Sesto nel Cuore: «La maggioranza ha deliberato la pseudo-esternalizzazione del centro diurno disabili – commenta il capogruppo Gianpaolo Caponi -. Un percorso ambiguo che ha offeso gli utenti finali del servizio e le loro famiglie. Le problematiche delle classi sociali più deboli non sono tra le priorità di questa maggioranza.»
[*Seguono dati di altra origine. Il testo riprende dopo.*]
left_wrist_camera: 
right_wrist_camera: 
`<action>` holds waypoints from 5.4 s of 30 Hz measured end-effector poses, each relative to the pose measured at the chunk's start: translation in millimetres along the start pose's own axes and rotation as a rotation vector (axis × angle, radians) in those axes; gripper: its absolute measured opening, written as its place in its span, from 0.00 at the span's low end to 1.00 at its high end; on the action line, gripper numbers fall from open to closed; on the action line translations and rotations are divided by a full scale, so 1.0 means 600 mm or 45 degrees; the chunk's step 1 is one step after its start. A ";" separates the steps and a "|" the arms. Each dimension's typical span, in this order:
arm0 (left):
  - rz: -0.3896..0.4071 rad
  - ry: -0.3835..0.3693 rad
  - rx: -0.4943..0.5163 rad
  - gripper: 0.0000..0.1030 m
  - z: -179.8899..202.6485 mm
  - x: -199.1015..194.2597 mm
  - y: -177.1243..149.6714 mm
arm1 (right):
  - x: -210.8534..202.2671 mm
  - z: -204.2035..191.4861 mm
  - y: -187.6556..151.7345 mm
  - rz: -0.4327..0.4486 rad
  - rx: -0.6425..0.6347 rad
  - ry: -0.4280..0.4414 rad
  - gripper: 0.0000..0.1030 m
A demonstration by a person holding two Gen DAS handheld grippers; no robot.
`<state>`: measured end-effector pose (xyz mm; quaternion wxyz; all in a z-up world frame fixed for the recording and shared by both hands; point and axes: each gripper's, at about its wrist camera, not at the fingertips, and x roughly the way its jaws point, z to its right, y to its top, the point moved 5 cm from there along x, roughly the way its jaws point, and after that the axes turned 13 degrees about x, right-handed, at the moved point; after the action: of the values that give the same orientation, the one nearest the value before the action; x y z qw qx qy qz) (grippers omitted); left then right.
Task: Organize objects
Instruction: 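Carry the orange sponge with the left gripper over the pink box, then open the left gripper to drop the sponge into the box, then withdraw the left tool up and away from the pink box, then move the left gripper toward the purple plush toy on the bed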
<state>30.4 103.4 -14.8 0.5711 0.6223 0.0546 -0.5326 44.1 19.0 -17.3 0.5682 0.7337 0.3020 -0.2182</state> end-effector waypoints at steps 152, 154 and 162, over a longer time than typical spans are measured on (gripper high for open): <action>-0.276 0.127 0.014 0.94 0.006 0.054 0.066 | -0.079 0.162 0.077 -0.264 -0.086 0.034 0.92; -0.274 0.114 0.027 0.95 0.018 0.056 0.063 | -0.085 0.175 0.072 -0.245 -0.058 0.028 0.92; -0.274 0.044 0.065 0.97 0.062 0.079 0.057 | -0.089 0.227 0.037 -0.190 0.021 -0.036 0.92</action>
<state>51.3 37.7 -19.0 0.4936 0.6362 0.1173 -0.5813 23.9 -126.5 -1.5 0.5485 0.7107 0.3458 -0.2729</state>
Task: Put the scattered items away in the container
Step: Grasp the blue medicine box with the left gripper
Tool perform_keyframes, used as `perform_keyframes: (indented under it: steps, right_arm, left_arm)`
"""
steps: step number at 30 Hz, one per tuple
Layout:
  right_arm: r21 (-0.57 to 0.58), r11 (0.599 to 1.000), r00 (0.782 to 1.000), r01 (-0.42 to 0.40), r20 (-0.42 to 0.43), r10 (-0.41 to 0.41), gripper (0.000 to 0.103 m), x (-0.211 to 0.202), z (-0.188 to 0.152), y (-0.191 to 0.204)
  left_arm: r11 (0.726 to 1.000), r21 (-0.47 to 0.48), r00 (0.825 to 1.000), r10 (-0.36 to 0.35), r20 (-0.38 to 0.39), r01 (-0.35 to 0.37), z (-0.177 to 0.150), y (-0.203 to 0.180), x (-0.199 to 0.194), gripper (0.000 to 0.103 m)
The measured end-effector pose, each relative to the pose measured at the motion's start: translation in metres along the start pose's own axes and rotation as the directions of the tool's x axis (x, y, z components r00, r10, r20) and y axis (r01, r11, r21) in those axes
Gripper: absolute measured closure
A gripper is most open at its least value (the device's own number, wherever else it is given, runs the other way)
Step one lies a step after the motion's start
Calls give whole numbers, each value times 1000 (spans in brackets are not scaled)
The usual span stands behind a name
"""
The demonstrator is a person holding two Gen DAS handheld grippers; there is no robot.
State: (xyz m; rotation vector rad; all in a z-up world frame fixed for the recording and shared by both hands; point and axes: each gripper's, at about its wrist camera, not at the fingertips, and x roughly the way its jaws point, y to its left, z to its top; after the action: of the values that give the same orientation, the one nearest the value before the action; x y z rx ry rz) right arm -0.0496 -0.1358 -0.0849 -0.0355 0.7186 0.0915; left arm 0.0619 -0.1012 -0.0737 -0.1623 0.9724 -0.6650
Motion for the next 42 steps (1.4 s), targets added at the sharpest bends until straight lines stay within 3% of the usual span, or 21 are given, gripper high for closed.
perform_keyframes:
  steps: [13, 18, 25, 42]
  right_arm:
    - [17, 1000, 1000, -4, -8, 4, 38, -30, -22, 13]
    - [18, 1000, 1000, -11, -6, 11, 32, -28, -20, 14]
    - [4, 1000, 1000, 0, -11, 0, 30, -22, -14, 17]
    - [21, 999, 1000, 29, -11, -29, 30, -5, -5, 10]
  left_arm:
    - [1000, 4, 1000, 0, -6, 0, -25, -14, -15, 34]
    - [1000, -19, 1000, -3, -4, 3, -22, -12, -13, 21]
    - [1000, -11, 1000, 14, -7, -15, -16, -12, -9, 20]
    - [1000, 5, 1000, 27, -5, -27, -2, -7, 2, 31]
FDI-AN: «Il dado è tratto – dichiara il consigliere comunale Antonio Lamiranda -. La corrazzata PD ha votato l’esternalizzazione del servizio ai privati (cooperative rosse o fondazione Pelucca le alternative in campo) compiendo un varo capolavoro giuridico. Privatizzo il servizio ma i dipendenti che distacco funzionalmente al privato rimangono in carico al Comune non solo come posizione organizzativa ma anche a livello economico. Il concessionario incasserà i contributi regionali sulla disabilità (Euro 450.000,00), il contributo sociale del comune (Euro 600.000,00), avrà in “concessione” i dipendenti del comune per svolgere il servizio (controvalore Euro 650.000,00) e dovrà versare al comune un canone di concessione (Euro 647.00,00) la cui congruità o meno nella determinazione rimane un mistero che dovranno risolvere i giudici contabili cui la delibera di consiglio verrà da noi inviata. Alla fine di tutto un vero vincitore c’è. E’ il concessionario vicino all’Amministrazione che, al netto dell’operazione, avrà un avanzo economico di circa un milione di euro. Una vera manna. Un capitale da investire in assunzioni strategiche per l’integrazione del servizio disabilità alla vigilia delle elezioni del maggio 2017 non è poco. La collettività continua a pagare ed a beneficiarne rimangono sempre gli amici degli amici».